WHAT YOU ARE ASKED TO DO: Below are the data; count the lines with the string "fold" in them and give that number only.

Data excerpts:
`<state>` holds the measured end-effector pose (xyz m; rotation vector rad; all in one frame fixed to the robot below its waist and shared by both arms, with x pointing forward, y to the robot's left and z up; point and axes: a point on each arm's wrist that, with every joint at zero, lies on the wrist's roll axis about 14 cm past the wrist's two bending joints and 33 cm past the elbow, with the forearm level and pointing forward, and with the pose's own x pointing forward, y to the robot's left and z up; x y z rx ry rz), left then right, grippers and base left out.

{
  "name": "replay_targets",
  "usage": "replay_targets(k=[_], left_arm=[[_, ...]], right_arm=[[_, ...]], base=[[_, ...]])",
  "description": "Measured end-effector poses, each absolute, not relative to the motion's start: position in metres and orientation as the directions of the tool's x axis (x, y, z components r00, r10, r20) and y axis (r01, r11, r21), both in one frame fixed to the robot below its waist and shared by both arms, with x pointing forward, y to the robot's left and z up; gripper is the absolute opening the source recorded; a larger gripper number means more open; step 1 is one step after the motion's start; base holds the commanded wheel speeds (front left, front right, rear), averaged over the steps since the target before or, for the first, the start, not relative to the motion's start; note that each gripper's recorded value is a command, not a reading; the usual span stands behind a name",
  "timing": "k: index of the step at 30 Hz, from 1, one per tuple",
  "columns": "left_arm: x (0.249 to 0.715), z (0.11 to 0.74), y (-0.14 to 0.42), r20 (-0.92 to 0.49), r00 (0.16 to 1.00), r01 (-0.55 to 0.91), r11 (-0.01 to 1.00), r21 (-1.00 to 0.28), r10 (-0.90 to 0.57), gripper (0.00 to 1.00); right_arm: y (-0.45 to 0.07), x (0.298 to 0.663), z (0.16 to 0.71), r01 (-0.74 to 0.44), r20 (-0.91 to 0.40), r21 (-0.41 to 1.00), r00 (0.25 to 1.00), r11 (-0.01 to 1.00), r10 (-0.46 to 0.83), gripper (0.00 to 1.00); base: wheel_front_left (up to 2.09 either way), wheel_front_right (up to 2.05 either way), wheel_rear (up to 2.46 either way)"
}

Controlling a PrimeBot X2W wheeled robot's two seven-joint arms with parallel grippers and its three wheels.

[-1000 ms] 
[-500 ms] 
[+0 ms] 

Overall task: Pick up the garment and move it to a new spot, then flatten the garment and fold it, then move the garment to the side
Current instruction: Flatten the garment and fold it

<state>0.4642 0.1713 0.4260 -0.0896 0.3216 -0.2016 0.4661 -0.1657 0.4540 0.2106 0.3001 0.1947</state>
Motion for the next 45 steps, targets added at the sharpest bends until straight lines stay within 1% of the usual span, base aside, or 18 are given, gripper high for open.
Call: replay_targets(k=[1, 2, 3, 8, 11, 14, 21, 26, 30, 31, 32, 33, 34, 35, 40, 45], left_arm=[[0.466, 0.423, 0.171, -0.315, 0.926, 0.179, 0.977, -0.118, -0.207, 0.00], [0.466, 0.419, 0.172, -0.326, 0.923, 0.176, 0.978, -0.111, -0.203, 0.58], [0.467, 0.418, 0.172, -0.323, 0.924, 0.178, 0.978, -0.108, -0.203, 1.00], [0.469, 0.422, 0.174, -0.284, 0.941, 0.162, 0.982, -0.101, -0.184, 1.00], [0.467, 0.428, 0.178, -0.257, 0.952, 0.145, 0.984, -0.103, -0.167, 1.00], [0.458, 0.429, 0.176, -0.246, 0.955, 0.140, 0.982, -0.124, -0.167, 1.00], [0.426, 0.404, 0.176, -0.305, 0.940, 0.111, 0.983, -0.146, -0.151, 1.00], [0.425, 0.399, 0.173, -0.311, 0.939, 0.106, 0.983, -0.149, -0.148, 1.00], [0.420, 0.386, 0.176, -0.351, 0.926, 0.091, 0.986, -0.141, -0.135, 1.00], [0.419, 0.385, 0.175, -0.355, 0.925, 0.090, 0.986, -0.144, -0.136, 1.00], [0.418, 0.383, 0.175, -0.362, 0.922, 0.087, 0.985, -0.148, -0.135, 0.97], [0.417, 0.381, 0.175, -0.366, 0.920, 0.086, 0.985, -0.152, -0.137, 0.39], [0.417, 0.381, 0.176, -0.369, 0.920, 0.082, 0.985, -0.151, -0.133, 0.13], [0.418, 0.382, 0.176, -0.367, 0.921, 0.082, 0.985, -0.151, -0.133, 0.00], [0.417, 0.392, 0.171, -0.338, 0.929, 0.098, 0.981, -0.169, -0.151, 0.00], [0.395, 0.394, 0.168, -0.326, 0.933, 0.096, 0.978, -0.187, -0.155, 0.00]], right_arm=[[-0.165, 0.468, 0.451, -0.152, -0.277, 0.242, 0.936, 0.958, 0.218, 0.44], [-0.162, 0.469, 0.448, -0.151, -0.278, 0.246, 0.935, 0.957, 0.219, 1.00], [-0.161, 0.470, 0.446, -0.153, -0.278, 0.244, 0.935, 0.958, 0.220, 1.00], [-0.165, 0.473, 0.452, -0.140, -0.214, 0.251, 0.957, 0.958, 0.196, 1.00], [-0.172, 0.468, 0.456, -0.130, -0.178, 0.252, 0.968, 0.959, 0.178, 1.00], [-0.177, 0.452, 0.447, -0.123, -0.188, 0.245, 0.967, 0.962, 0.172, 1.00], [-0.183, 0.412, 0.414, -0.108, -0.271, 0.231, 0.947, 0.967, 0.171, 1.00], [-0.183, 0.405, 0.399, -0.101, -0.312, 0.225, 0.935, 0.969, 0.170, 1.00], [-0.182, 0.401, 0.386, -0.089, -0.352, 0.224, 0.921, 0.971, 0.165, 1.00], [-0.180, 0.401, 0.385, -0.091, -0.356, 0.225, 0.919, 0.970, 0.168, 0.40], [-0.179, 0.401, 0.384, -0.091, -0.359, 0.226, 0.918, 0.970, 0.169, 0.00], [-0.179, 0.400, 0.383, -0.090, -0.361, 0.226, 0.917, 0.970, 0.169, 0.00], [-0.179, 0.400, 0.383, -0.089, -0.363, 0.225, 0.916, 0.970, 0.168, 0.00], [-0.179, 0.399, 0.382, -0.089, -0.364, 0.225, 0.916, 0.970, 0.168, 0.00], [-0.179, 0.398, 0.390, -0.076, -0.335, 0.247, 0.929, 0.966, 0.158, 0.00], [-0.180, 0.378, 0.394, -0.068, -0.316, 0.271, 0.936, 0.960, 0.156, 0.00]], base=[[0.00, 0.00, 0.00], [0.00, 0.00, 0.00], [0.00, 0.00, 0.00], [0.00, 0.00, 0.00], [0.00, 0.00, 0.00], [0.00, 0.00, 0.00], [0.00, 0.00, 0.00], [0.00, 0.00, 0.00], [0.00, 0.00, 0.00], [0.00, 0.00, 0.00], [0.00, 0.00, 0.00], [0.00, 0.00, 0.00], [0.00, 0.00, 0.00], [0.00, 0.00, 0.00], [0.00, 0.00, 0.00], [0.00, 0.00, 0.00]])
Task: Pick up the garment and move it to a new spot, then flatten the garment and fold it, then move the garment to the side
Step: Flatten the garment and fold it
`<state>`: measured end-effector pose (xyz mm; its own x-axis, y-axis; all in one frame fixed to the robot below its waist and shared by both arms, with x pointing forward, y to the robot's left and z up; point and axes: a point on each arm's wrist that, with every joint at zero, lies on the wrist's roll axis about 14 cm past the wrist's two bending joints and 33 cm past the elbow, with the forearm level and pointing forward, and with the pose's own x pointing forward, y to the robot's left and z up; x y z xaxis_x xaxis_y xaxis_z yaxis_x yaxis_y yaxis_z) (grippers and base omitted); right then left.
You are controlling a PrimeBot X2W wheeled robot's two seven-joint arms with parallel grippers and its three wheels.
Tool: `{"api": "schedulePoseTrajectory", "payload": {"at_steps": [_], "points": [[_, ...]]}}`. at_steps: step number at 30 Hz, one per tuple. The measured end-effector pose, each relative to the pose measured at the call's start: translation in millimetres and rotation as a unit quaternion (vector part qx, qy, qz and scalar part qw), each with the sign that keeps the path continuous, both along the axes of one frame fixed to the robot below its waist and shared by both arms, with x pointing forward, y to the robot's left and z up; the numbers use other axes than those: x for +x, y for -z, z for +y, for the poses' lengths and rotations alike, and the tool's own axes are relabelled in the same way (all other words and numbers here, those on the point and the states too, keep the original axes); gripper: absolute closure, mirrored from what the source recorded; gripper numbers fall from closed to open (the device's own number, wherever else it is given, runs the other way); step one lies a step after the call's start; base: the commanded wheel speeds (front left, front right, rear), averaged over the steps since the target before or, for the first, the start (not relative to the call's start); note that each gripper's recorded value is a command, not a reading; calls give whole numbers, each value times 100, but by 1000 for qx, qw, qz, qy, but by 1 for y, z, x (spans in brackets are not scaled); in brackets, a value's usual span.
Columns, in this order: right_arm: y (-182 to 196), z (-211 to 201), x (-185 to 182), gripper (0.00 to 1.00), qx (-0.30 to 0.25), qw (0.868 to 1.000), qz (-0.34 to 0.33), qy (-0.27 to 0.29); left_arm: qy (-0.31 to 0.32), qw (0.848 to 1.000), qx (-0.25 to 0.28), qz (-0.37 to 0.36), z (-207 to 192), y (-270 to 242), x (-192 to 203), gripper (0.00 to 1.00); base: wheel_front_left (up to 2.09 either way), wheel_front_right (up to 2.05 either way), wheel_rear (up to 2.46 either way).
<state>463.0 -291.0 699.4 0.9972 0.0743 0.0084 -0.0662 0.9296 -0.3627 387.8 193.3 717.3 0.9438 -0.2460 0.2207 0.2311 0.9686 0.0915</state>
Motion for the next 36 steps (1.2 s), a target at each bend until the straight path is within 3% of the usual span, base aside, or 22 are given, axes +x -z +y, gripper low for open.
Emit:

REPLY TO THE EXERCISE: 4